Bondowoso, Jawa Timur (ANTARA) – Meskipun pondok pesantren telah lama memberikan kontribusi besar bagi sektor pendidikan Indonesia, terutama dalam membentuk fondasi moral dan spiritual siswa, tetap ada ruang untuk perbaikan di dalam lembaga-lembaga keagamaan ini.
Pesantren harus tetap terbuka terhadap masukan dari pihak luar untuk lebih memperkuat peran mereka dalam mempersiapkan generasi mendatang, termasuk bimbingan untuk memastikan kesejahteraan fisik dan mental santri.
Menanggapi masukan tersebut, Kementerian Agama telah membentuk Satuan Tugas Pencegahan dan Penanganan Kekerasan di Pesantren, yang menekankan komitmennya untuk menciptakan pesantren yang ramah anak di seluruh Indonesia.
Melalui inisiatif ini, kementerian telah memilih setidaknya 512 pesantren sebagai lokasi percontohan untuk program pesantren ramah anak. Lembaga-lembaga ini akan menerima pendampingan, pemantauan, dan evaluasi untuk memastikan konsep ramah anak diimplementasikan dengan efektif.
Melalui upaya-upaya ini, pemerintah bertujuan membangun ekosistem pendidikan inklusif yang memprioritaskan kesejahteraan santri.
Program pesantren ramah anak ini merupakan langkah untuk menghadirkan pesantren yang benar-benar sejalan dengan nilai-nilai inti keagamaan lembaga pendidikan, yaitu mengajarkan agama tidak hanya sebagai ilmu pengetahuan tetapi juga sebagai sesuatu yang harus diamalkan sepenuhnya dalam kehidupan sehari-hari para santri dan semua anggota komunitas pesantren.
Program ini juga berupaya memastikan bahwa nilai dasar agama, yaitu saling menjamin keselamatan sesama manusia, juga dipraktikkan dalam kehidupan sehari-hari masyarakat, termasuk di dalam komunitas pesantren.
Beberapa kasus yang mengindikasikan praktik tidak ramah anak di lingkungan pesantren tidak hanya menyebabkan trauma psikologis pada korban, tetapi bahkan mengakibatkan kematian, seperti yang terjadi di sebuah pesantren di Sukoharjo, Jawa Tengah, dan di Bogor, Jawa Barat, pada September 2024.

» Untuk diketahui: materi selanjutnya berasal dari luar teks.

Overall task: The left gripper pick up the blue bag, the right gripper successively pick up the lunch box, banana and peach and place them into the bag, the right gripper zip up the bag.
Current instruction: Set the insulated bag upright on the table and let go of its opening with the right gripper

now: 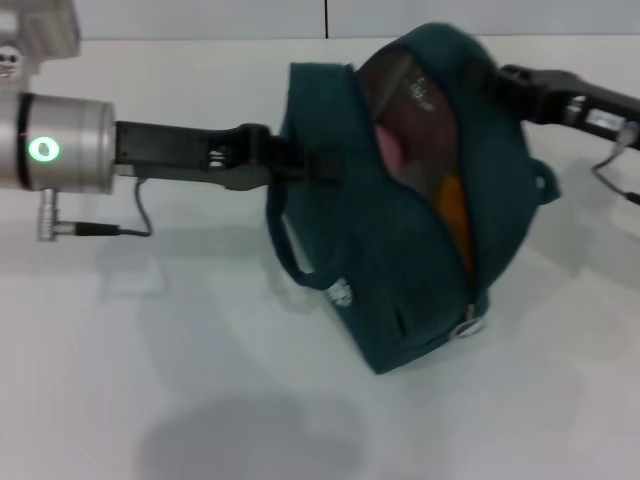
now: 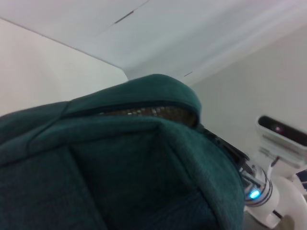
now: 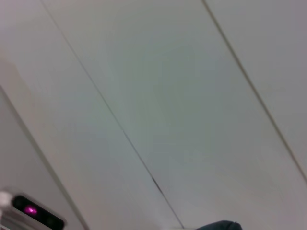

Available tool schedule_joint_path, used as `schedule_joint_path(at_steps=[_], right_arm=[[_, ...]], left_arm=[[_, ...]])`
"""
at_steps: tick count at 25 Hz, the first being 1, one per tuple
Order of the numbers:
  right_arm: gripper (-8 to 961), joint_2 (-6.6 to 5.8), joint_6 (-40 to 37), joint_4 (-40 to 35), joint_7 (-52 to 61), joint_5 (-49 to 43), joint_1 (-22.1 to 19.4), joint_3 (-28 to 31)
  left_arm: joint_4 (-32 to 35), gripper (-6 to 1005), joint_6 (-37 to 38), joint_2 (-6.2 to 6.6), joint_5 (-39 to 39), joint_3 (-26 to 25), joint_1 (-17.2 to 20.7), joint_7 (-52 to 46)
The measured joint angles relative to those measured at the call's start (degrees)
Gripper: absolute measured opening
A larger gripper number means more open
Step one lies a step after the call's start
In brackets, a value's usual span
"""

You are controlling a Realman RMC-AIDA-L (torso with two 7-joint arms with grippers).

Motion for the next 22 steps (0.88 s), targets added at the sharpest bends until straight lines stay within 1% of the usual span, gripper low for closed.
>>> schedule_joint_path(at_steps=[4, 6, 9, 11, 16, 22], right_arm=[[112, -0.93, -1.52, -2.36, 0.36, -0.29, -3.21, 1.09], [111, -1.07, -1.56, -2.91, 0.48, -0.55, -4.21, 1.12], [110, -1.16, -1.82, -2.48, 0.49, -0.97, -4.43, 1.13], [110, -1.02, -1.81, -2.09, 0.27, -1.39, -4.35, 1.17], [134, 0.04, -2.46, -0.75, -2.32, -2.51, -4.07, 2.37], [164, 0.14, -4.89, -0.06, -4.13, -2.71, -4.31, 4.98]], left_arm=[[-3.61, 88, -2.75, -0.57, -0.11, 0.25, -1.91, 0.38], [-4.43, 88, -3.99, -0.90, -0.06, 0.33, -2.25, 0.54], [-5.18, 88, -5.37, -1.20, -0.02, 0.41, -2.45, 0.59], [-5.27, 89, -5.99, -1.36, -0.07, 0.41, -2.35, 0.49], [-5.30, 89, -7.23, -1.58, -0.03, 0.44, -2.05, 0.24], [-5.39, 90, -8.59, -1.73, 0.12, 0.32, -1.57, 0.36]])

Pada September 2022, kasus kekerasan di pesantren yang mengakibatkan korban meninggal dunia juga terjadi di Ponorogo, Jawa Timur. Kasus kematian ini mungkin hanya terjadi satu dari seribu pesantren. Meski demikian, hal ini harus tetap menjadi perhatian semua pihak untuk memastikan kasus serupa tidak terulang kembali.
Melihat pola kasusnya, kekerasan di pesantren umumnya dilakukan oleh senior terhadap juniornya. Diduga, tindakan kekerasan tersebut merupakan hasil dari perlakuan yang sama yang diterima pelaku dari senior mereka sebelumnya, sehingga menciptakan siklus kekerasan yang perlu perhatian semua pihak untuk dihentikan.

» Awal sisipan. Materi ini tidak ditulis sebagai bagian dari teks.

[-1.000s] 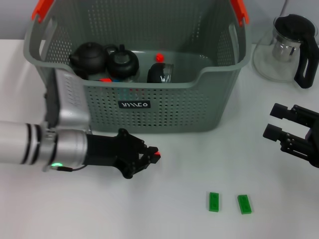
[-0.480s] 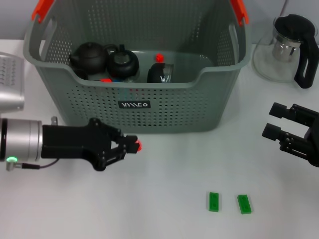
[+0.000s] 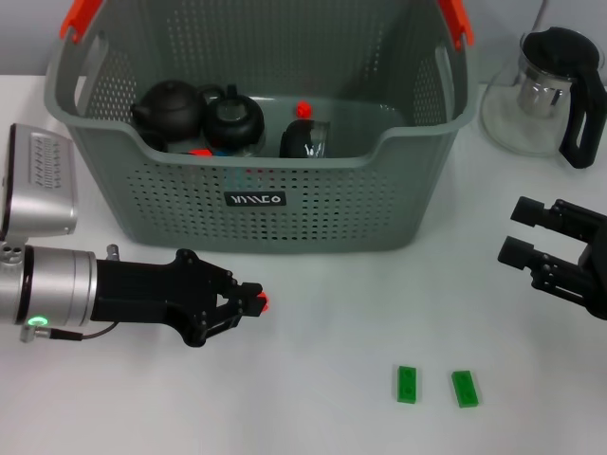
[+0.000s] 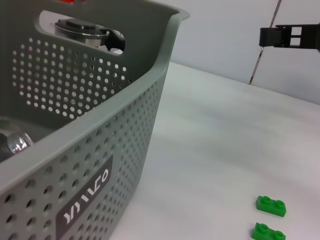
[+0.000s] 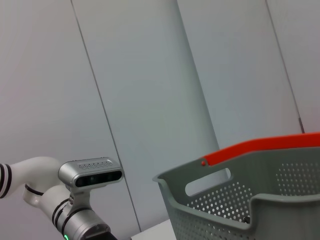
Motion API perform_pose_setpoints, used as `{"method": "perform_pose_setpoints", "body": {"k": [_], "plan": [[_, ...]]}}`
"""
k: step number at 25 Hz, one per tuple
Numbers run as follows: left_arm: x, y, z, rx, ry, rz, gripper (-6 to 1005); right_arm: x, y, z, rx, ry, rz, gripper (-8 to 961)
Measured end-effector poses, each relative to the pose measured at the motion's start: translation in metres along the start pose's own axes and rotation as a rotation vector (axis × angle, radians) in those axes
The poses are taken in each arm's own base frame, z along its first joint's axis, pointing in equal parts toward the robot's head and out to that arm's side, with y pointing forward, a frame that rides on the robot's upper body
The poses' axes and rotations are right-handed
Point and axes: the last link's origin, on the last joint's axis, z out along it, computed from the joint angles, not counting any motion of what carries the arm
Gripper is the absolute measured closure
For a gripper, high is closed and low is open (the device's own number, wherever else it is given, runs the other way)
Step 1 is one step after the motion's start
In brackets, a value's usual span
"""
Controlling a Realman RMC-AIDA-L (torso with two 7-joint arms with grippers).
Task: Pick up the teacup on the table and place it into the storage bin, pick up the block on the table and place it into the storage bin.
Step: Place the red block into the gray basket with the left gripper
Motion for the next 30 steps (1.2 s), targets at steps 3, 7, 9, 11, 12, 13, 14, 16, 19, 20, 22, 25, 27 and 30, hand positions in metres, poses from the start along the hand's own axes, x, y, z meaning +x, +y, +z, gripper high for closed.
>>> {"method": "perform_pose_setpoints", "body": {"k": [3,7,9,11,12,13,14,16,19,20,22,25,27,30], "plan": [[0.000,0.000,0.000,0.000,-0.003,0.000,890,0.001,0.001,0.000,0.000,-0.001,0.002,285],[-0.001,0.000,0.002,0.001,-0.010,0.001,890,0.001,0.001,0.000,-0.001,-0.001,0.004,285],[-0.002,0.001,0.003,0.000,-0.011,0.001,891,0.001,0.001,0.000,-0.002,-0.001,0.004,285],[-0.002,0.001,0.003,-0.002,-0.011,0.001,891,0.001,0.001,0.000,-0.002,-0.001,0.004,285],[-0.002,0.001,0.003,-0.003,-0.011,0.001,891,0.001,0.001,0.000,-0.002,-0.001,0.004,285],[-0.001,0.002,0.003,-0.006,-0.010,0.001,891,0.001,0.001,0.000,-0.002,-0.001,0.004,285],[-0.001,0.003,0.003,-0.014,-0.005,0.000,892,0.001,0.001,0.000,-0.002,-0.001,0.004,285],[0.002,0.006,0.001,-0.034,0.013,-0.001,892,0.001,0.001,0.000,-0.001,0.000,0.004,284],[0.008,0.009,-0.005,-0.063,0.056,-0.004,892,0.002,0.001,0.000,0.000,-0.001,0.005,284],[0.010,0.009,-0.008,-0.068,0.074,-0.006,892,0.002,0.001,0.000,0.000,-0.001,0.005,284],[0.015,0.009,-0.014,-0.076,0.106,-0.009,892,0.002,0.001,-0.001,0.001,-0.001,0.005,285],[0.022,0.008,-0.019,-0.080,0.148,-0.011,892,0.002,0.001,-0.001,0.002,-0.001,0.006,285],[0.028,0.007,-0.021,-0.083,0.176,-0.014,891,0.002,0.001,0.000,0.002,-0.001,0.005,284],[0.038,0.004,-0.023,-0.084,0.221,-0.021,891,0.001,0.001,0.001,0.001,0.000,0.003,284]]}}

Program Kementerian Agama ini merupakan bentuk perhatian bangsa dan masyarakat terhadap peran pesantren dalam pengembangan pendidikan mandiri, di samping peran mulia mereka, termasuk selama perjuangan kemerdekaan Indonesia, di mana para santri dan kiai berpartisipasi sebagai aktor kunci.

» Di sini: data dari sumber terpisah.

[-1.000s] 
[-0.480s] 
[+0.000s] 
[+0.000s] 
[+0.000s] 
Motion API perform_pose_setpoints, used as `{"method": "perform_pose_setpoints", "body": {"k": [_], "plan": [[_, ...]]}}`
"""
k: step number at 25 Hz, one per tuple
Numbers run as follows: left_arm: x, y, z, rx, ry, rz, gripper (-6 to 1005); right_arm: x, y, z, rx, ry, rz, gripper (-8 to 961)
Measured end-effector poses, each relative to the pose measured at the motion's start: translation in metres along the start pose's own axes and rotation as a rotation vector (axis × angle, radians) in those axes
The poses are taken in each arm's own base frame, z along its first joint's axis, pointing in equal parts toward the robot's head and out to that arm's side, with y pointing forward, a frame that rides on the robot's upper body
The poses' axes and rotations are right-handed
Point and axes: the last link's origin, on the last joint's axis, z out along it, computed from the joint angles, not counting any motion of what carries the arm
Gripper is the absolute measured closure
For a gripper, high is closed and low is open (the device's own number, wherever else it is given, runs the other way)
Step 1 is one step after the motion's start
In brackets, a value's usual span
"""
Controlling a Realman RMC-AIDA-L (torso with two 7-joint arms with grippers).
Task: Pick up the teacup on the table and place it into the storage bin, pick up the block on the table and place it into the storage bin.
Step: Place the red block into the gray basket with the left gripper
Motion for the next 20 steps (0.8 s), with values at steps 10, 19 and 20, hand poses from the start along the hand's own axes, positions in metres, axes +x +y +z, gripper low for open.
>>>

Dengan sistem di mana senior dipercaya untuk mengurus dan memantau junior mereka, perhatian khusus memang diperlukan untuk menghindari masalah yang dapat merusak reputasi pesantren.
Semua perhatian ini, termasuk kritik terhadap pesantren, merupakan ungkapan dari harapan kuat masyarakat agar lembaga ini tetap menjadi rujukan bagi orang tua yang mempercayakan anaknya untuk menuntut ilmu di sana.
Tentu saja, semua insiden yang telah terjadi dan mempengaruhi nama baik pesantren memberikan pelajaran besar bagi pengelola lembaga pendidikan ini untuk memperbaiki sistem yang diterapkan di sekolah mereka, termasuk sistem asuhan.
Meskipun santri yang dipercaya membimbing juniornya di pesantren disebut senior, pada dasarnya mereka masih dianggap di bawah umur. Mereka belum sepenuhnya dewasa, dan kondisi emosional mereka masih labil, sehingga membutuhkan pengawasan ketat dari orang dewasa di sekitar mereka, termasuk guru yang diharapkan lebih dewasa secara psikologis.
Sistem Asuhan
Dalam program pesantren ramah anak, penguatan pemahaman tentang asuhan yang tepat dari santri senior kepada junior adalah prioritas utama.
Di samping guru, atau ustaz, santri senior yang ditugaskan untuk membimbing junior mereka harus mendapat pelatihan psikologis tentang cara membimbing dan memperlakukan siswa yang lebih muda dengan tepat. Ini termasuk kesadaran akan konsekuensi hukum jika sistem asuhan gagal menjunjung tinggi prinsip-prinsip ramah anak.
Dengan menumbuhkan pemahaman yang lebih baik tentang aspek psikologis dan hukum, disiplin ketat – yang seringkali diungkapkan melalui hukuman fisik – dapat dihindari, sehingga orang tua dapat merasa lebih percaya diri untuk mengirimkan anaknya belajar di pesantren.
Pemahaman komprehensif tentang cara menciptakan lingkungan yang aman dan ramah anak diharapkan dapat membantu pesantren memenuhi perannya dalam mempersiapkan generasi yang berkualitas menuju visi Indonesia Emas 2045.
Terlepas dari kekhawatiran publik mengenai perkembangan anak, pesantren tetap menjadi pilihan utama bagi banyak orang tua yang mencari pendidikan moral dan spiritual untuk anak-anak mereka.
Dengan memperbaiki sistem asuhan yang ramah anak, pesantren dapat terus berkembang mengikuti zaman dan bertransformasi menjadi lembaga pendidikan modern, sambil tetap menjaga nilai-nilai tradisionalnya dalam membentuk karakter dan akhlak santri.